For the material below, output exactly the span from the line with "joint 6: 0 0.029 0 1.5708" to the line with "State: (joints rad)", including both, and nothing besides.

=== Section Start ===

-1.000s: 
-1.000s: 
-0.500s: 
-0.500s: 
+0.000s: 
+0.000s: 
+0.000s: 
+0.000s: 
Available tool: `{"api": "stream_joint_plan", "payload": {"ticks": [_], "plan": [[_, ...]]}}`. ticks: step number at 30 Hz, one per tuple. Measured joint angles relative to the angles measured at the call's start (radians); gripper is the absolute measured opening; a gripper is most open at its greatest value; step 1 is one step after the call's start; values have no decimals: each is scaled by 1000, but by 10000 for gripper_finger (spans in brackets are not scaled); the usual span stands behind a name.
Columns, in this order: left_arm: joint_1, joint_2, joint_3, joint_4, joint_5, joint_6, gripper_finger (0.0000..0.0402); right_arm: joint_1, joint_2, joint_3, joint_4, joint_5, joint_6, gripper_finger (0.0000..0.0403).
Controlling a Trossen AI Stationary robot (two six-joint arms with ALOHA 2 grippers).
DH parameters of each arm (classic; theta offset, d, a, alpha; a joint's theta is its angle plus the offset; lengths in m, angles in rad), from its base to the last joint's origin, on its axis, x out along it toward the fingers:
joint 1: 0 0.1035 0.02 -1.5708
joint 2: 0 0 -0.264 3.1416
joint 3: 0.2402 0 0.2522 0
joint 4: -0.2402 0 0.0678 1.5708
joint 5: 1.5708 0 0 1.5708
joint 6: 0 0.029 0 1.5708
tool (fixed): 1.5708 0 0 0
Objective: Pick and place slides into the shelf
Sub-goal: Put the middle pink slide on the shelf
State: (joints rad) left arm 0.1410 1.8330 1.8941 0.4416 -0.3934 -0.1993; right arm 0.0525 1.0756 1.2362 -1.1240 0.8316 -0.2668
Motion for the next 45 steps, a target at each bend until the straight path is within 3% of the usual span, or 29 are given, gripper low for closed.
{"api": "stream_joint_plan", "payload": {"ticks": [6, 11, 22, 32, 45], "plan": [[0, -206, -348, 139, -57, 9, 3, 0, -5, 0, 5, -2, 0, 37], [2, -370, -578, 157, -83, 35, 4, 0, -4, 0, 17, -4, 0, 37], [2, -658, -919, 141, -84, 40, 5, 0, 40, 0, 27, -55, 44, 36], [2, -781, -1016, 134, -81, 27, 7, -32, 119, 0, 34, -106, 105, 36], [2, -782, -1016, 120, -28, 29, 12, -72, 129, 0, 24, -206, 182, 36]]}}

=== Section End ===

Reply →
joint 6: 0 0.029 0 1.5708
tool (fixed): 1.5708 0 0 0
Objective: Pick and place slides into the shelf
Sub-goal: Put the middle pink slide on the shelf
State: (joints rad) left arm 0.1410 1.8330 1.8941 0.4416 -0.3934 -0.1993; right arm 0.0525 1.0756 1.2362 -1.1240 0.8316 -0.2668

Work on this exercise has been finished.